ATTACC the Quadratic Bottleneck of Attention Layers

• URL: http://arxiv.org/abs/2107.06419v1
• Date: Tue, 13 Jul 2021 22:23:40 GMT
• Title: ATTACC the Quadratic Bottleneck of Attention Layers
• Authors: Sheng-Chun Kao, Suvinay Subramanian, Gaurav Agrawal, Tushar Krishna
• Abstract summary: This paper introduces a new attention-tailored dataflow, termed FLAT, for deep neural network (DNN) accelerators. It increases the effective memory bandwidth by efficiently utilizing the high-bandwidth, low-capacity on-chip buffer. In our evaluation, ATTACC achieves 1.94x and 1.76x speedup and 49% and 42% of energy reduction compared to state-of-the-art edge and cloud accelerators.

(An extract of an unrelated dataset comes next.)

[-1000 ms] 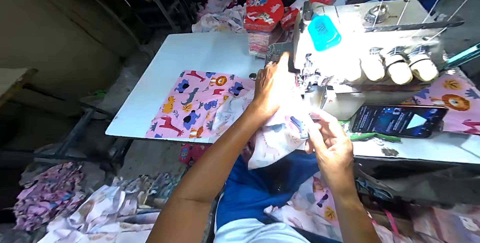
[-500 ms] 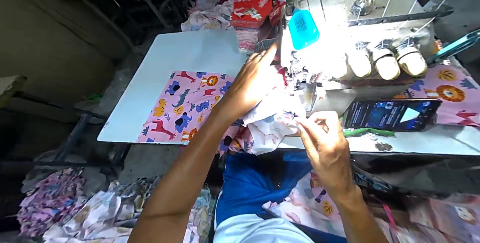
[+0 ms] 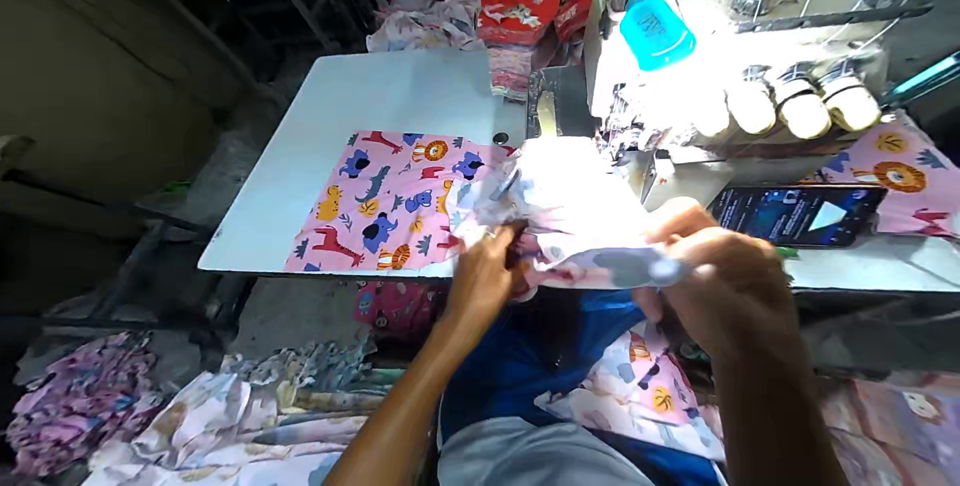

• Score: 3.2741800634280245
• License: http://creativecommons.org/licenses/by-nc-nd/4.0/
• Abstract: Attention mechanisms form the backbone of state-of-the-art machine learning models for a variety of tasks. Deploying them on deep neural network (DNN) accelerators, however, is prohibitively challenging especially under long sequences. Operators in attention layers exhibit limited reuse and quadratic growth in memory footprint, leading to severe memory-boundedness. This paper introduces a new attention-tailored dataflow, termed FLAT, which leverages operator fusion, loop-nest optimizations, and interleaved execution. It increases the effective memory bandwidth by efficiently utilizing the high-bandwidth, low-capacity on-chip buffer and thus achieves better run time and compute resource utilization. We term FLAT-compatible accelerators ATTACC. In our evaluation, ATTACC achieves 1.94x and 1.76x speedup and 49% and 42% of energy reduction comparing to state-of-the-art edge and cloud accelerators.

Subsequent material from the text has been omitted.